Réduire Fela Kuti à un génie musical serait passer à côté de l’essentiel : pour lui, musique et politique sont indissociables. Né en 1938 dans une famille engagée — sa mère, Funmilayo Ransome-Kuti, est une figure majeure du militantisme nigérian —, il grandit dans un pays traversé par les bouleversements de la fin de la colonisation et de l’après-indépendance. Ses chansons deviennent rapidement des chroniques des réalités sociales et politiques du Nigéria.

Le Shrine, son club emblématique à Lagos, s’impose comme un lieu culturel central, mêlant musique, performance et sociabilité artistique. Les tensions avec les autorités, les arrestations et les violences subies marquent durablement sa trajectoire et nourrissent une œuvre où l’artiste assume pleinement une fonction de commentateur social.

Fela Kuti explore également d’autres formes d’engagement, notamment à travers la création d’espaces de vie alternatifs où se croisent création artistique et réflexion collective. Ses choix esthétiques et personnels participent d’une volonté affirmée de s’affranchir des normes dominantes et de revendiquer une expression culturelle autonome.
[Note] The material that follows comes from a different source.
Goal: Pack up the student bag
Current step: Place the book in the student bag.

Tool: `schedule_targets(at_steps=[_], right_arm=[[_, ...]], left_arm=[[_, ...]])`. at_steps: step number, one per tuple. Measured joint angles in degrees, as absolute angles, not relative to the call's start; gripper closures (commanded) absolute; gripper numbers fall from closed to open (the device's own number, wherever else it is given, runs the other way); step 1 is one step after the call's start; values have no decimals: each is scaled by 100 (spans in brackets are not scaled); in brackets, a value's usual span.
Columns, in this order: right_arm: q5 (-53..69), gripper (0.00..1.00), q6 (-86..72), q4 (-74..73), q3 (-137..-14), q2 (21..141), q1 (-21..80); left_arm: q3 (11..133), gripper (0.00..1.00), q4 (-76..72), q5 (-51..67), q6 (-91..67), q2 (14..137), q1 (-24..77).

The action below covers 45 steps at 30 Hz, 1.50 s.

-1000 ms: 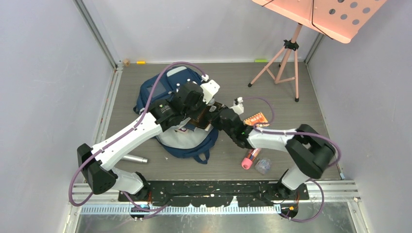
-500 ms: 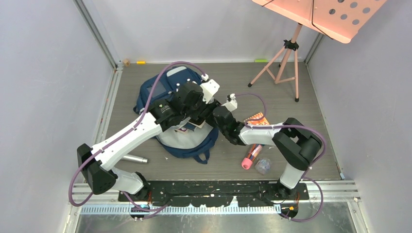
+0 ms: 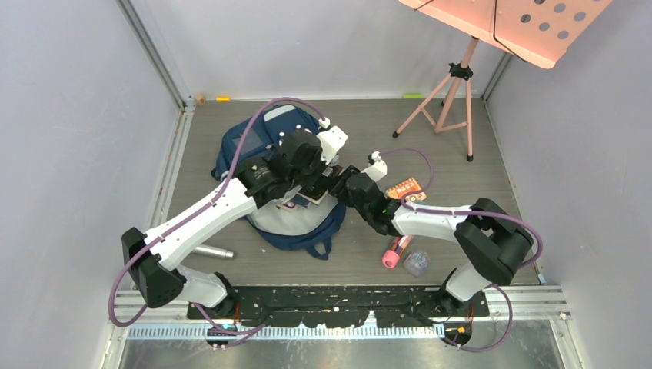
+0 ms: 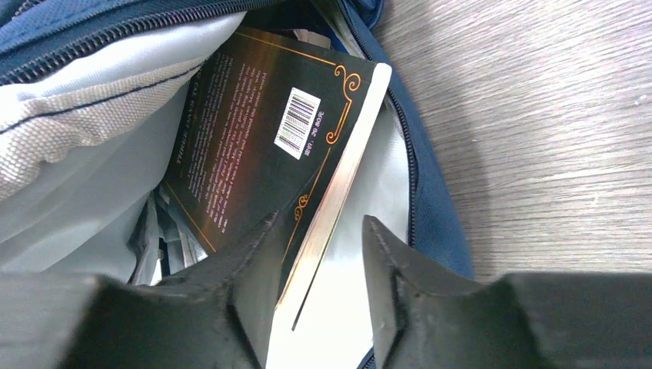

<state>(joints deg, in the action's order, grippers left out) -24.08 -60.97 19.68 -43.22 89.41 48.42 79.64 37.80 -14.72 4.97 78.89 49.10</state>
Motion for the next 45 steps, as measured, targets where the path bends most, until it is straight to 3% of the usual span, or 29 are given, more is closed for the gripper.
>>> schedule_targets(at_steps=[3, 8, 23, 33, 37, 45], right_arm=[[-2362, 66, -6014, 1966, -4340, 8984, 4842], [-2187, 74, -5964, 2001, -4578, 9391, 4842], [-1614, 76, -5883, 2309, -5607, 10355, 4838], [-1542, 41, -5518, 1802, -5238, 9699, 4845], [-1507, 32, -5271, 1162, -4967, 8670, 4842], [-1581, 22, -4768, -207, -4678, 6726, 4654]], left_arm=[[7964, 100, 3787, -1472, 497, 7889, 4910], [7964, 100, 3791, -1472, 497, 7889, 4910], [7964, 100, 3752, -1503, 506, 7889, 4906], [7964, 100, 3747, -1717, 521, 7889, 4908], [7964, 100, 3763, -1785, 519, 7889, 4831], [8012, 100, 3804, -1730, 386, 7909, 4676]])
Cette dimension engagée contribue à faire de Fela Kuti une référence durable pour de nombreux artistes africains et afro-descendants, rappelant que la musique peut être à la fois un espace de création, de plaisir et de transmission. En distinguant Fela Kuti Kuti pour l’ensemble de sa carrière, les Grammy Awards ne saluent pas seulement un catalogue musical exceptionnel : ils reconnaissent la vitalité d’un héritage qui continue d’évoluer, porté par des artistes, des scènes et des publics à travers le monde.